Detrás de toda prueba se esconde una oportunidad. La reciente campaña negativa en contra del turismo dominicano propone dos lecciones atendibles: en primer lugar, revela la inconsistencia de una industria asociada a la paz social; y, en segundo, nos induce a repensar el modelo.

Ninguna economía es sostenible cuando ata su rendimiento a unos cuantos rubros. Sobre todo, tratándose, como nuestro caso, de aportaciones derivadas de servicios. No tenemos una plataforma productiva ni exportadora robusta. Nuestra dependencia del turismo es de altísima sensibilidad. Cualquier contingencia, incidencia o información inapropiada puede provocar la estampida de visitantes hacia otros destinos. Esa circunstancia no solo nos obliga a mantener niveles óptimos de inversión y mantenimiento de vías, seguridad, controles e imagen sino a cuidar del clima de convivencia social y política. 

Durante los primeros seis meses del año pasado, las 74,000 habitaciones hoteleras del país registraron una ocupación promedio de 82%, la más alta de la región. Se estima que para este año el país contará con 98.000 disponibilidades, cerca de la mitad de ellas en Punta Cana. La contribución directa e inducida de la industria en el 2015 al Producto Interno Bruto superó los RD$500 mil millones equivalente al 16% del PIB, y la participación directa en el empleo fue superior a los 597 mil puestos de trabajo.

A pesar del crecimiento sostenido de la oferta turística y de su impacto en la generación de empleos y divisas, nuestra tasa de competitividad en el sector está muy baja. Según el Índice de Competitividad de Viajes y Turismo de 2017, elaborado por el Foro Económico Mundial, la República Dominicana quedó muy alejada de los líderes de la región al ocupar la posición 76 del mundo y la 13 de los 20 países incluidos de la región de América Latina y el Caribe. A pesar del eufórico optimismo que siempre ha alentado el auge de la industria, todavía falta mucho por ver y hacer. Uno de los puntos más sensibles es la revisión del modelo de desarrollo turístico y su impacto social en las localidades de entorno, zonas ancestralmente deprimidas.   

La industria turística, beneficiada de generosos incentivos, no ha sido socialmente retributiva. Es cierto que mueve el empleo y las divisas, pero ese aporte no se concretiza de forma relevante en la vida de las regiones bajo su influencia. Esa realidad ha obligado a una oferta de servicios de “fortaleza” en la que la estancia del visitante queda confinada entre las murallas de los resorts sin enlaces vivenciales con las comunidades. Tender ese puente es esencial para diversificar y hacer más competitiva la oferta, pero supone grandes inversiones en seguridad, estructuras, limpieza y tránsito de esas localidades.

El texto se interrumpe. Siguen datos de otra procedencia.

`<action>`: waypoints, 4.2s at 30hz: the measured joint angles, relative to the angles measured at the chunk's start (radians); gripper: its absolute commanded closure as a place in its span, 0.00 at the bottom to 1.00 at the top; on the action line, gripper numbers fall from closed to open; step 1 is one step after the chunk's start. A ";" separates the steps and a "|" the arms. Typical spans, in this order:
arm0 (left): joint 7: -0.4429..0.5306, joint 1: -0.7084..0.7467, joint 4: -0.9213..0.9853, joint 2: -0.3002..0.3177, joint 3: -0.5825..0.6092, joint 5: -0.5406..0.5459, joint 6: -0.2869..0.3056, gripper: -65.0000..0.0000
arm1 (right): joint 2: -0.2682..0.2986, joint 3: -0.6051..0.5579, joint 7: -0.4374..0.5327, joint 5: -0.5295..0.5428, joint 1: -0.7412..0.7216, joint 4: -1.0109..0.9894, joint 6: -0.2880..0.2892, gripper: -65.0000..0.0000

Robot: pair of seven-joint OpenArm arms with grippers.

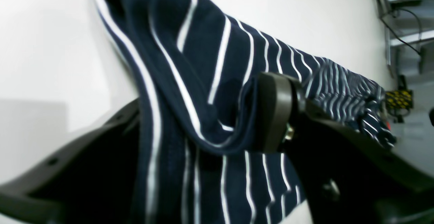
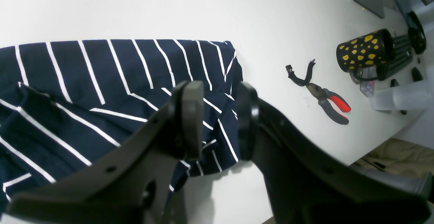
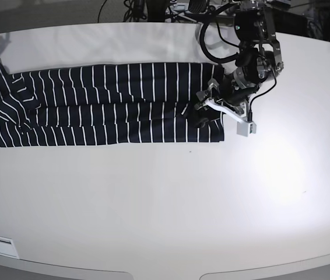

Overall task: Fold the T-shirt properly
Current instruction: 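Move the left gripper to the strip end and grasp it, then pull the strip ends apart with both grippers to straighten it, then fold the strip end held by the left gripper toward the right gripper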

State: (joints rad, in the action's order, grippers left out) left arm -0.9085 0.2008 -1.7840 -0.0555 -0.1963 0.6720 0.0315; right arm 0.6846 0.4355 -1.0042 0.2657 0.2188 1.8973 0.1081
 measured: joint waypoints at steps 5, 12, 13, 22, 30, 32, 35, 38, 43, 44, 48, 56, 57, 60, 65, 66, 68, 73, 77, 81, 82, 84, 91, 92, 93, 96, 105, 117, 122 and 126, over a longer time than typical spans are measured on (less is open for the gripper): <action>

Los gobiernos han hecho su aporte al desarrollo de infraestructuras viales de los grandes polos, pero no han podido evitar que muchas de esas comunidades se conviertan en conglomerados que amenazan la estabilidad y, en algunos casos, la sostenibilidad de las ofertas. Tampoco los ayuntamientos reciben los ingresos necesarios para asumir esas ejecuciones. Es tiempo de repensar la estrategia y animar las iniciativas asociadas entre el sector privado con el gobierno central y el municipal. Nos es justo que esos pueblos solo se beneficien del empleo, muchas veces muy bajos; se impone un esfuerzo coordinado de todos los actores involucrados para que el turista sepa que llegó al país y no a la vecina república de Punta Cana.